Even when the user adheres to the recommendations of password length and complexity, in some cases, it is not enough to avoid password theft. When dealing with high-load web applications like Amazon or Facebook, one-time-password is a way to avoid keylogging attacks. Hideez Key created a reliable and tamper-resistant way to do this.
OTP generator is a password that is valid for only one login session or transaction, on a computer system or other digital device. OTP generator avoids a number of outcomes that are associated with traditional (static) password-based authentication; a number of implementations also incorporate two factor authentication by ensuring that the one-time password requires access to something a person has (such as a Hideez Key with the OTP generator built into it, or a cellphone) as well as something a person knows (such as a PIN).
The most important advantage that is addressed by Hideez Key is that, in contrast to traditional passwords, they are not vulnerable to replay attacks. This means that a hacker who manages to record an OTP that was already exposed to log into a service or to enforce a transaction will not be able to use it, since it will no longer be active. A number of OTP systems also aim to ensure that a session cannot easily be intercepted or impersonated without knowledge of unpredictable data created during the previous session, thus reducing the attack surface further.

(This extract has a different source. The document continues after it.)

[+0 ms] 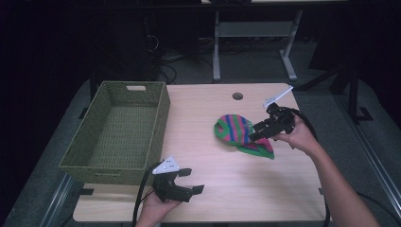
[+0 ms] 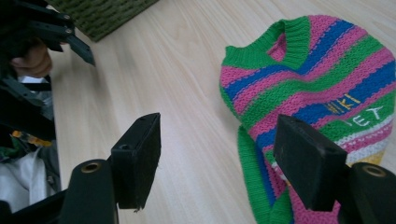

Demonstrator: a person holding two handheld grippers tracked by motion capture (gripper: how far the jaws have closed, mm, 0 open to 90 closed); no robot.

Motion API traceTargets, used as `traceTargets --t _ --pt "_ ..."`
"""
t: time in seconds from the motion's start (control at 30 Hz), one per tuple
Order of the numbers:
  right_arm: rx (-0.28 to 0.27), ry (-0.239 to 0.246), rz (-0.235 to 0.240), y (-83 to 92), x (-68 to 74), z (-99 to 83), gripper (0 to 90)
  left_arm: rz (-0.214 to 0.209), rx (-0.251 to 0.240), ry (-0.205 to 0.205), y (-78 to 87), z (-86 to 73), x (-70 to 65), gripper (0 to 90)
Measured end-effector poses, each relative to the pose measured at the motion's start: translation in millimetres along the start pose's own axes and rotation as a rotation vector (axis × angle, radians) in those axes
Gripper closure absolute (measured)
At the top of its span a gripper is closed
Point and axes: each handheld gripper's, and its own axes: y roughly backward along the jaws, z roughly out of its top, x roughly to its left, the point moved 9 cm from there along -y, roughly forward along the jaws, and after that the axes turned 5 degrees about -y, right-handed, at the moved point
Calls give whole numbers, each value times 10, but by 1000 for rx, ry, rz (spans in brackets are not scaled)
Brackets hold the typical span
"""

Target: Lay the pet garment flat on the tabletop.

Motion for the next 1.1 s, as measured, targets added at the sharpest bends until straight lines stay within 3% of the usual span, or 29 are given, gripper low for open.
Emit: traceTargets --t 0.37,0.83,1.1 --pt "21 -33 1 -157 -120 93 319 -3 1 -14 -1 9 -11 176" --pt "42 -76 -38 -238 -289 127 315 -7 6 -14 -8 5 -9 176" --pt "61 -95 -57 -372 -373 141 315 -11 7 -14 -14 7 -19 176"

OTP generation algorithms typically make use of pseudorandomness or randomness. This is necessary because otherwise it would be easy to predict future OTPs by observing previous ones. Concrete OTP algorithms vary greatly in their details. Various approaches for the generation of OTPs are listed below:
- Based on time-synchronization between the authentication server and the client providing the password (Hideez Key)
- Using a mathematical algorithm to generate a new password based on the previous password.

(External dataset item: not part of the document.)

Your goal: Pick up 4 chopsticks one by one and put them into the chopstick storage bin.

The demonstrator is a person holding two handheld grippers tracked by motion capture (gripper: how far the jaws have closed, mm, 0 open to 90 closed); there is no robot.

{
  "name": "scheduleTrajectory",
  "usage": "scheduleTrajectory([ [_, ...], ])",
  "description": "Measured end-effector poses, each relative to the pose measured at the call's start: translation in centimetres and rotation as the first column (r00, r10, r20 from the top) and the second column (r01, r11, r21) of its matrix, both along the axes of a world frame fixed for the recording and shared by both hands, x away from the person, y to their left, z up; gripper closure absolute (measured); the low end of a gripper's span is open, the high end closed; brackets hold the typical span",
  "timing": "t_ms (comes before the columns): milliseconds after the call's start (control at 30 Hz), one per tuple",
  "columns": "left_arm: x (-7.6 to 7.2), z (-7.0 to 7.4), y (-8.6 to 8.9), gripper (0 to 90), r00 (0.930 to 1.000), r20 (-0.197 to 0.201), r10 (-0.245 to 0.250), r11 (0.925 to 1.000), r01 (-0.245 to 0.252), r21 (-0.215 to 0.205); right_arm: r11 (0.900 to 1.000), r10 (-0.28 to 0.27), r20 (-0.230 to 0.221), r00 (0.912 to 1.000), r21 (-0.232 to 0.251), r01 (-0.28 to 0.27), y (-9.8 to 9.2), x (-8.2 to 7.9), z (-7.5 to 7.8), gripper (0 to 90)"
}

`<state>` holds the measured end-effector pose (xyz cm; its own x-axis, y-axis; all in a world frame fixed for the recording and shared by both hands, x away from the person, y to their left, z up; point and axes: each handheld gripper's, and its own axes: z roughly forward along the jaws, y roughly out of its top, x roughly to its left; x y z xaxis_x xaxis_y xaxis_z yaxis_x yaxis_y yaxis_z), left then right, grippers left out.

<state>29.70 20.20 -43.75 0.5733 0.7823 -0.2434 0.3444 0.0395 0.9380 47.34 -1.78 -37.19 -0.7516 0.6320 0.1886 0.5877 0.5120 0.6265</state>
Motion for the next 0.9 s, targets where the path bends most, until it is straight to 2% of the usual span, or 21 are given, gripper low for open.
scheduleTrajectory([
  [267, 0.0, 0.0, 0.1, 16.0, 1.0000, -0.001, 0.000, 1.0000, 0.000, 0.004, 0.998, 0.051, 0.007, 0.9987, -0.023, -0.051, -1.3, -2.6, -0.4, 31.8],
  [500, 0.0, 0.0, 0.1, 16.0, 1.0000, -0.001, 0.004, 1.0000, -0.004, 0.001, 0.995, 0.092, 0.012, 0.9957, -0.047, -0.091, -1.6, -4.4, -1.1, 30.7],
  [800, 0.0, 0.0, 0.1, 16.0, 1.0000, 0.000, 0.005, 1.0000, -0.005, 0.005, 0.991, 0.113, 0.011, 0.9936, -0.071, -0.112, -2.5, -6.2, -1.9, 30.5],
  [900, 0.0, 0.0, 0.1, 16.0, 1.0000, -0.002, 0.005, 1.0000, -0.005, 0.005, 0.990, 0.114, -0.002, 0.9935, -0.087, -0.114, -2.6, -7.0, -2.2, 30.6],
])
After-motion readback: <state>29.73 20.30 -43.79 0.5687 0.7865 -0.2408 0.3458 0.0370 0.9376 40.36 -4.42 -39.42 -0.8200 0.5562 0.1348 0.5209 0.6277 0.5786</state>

- Using a mathematical algorithm where the new password is based on a challenge (e.g., a random number chosen by the authentication server or transaction details) and/or a counter.

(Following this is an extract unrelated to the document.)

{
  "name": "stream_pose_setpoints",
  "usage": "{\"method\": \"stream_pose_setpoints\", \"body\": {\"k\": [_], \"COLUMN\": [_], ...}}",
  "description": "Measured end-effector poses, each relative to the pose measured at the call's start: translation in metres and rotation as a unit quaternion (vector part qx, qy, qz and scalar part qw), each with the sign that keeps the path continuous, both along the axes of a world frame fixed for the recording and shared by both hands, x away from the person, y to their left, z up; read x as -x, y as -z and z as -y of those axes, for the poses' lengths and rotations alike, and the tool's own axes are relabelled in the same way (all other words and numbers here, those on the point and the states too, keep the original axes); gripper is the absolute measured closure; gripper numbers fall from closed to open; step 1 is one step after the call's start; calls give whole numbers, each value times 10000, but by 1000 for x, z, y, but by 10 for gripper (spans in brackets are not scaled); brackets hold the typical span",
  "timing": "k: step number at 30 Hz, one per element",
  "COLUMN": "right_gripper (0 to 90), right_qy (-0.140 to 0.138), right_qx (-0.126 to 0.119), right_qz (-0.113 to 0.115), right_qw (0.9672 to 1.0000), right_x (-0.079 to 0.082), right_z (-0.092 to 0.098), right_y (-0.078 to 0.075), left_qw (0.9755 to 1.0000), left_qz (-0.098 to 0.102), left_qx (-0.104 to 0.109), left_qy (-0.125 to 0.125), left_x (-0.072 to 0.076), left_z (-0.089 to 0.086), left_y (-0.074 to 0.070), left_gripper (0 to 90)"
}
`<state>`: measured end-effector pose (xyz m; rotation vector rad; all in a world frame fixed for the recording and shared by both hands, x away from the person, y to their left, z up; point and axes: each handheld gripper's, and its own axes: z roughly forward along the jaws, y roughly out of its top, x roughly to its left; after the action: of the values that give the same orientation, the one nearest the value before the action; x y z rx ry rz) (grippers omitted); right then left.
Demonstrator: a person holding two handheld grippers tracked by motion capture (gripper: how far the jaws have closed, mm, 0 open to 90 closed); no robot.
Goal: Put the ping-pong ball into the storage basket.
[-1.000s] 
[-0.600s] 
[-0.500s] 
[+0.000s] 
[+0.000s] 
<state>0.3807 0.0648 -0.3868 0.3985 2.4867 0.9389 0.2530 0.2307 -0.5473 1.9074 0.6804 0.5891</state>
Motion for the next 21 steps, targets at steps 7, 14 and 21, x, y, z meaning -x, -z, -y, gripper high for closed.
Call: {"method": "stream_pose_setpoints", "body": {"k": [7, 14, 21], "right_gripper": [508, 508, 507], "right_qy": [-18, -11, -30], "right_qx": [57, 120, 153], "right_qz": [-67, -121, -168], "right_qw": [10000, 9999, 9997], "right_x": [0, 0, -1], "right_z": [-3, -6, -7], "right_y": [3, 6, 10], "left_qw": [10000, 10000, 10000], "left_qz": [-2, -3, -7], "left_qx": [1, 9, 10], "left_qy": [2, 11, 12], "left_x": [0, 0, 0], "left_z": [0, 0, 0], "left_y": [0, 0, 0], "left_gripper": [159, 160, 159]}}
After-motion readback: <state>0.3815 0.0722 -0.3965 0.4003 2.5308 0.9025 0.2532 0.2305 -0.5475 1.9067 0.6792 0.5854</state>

There are also different ways to make the user aware of the next OTP to use. Some systems use special electronic security tokens that the user carries and that generate OTPs and show them using a small display. Other systems consist of software that runs on the user's mobile phone. Yet other systems generate OTPs on the server-side and send them to the user using an out-of-band channel such as SMS messaging. Finally, in some systems, OTPs are printed on paper that the user is required to carry.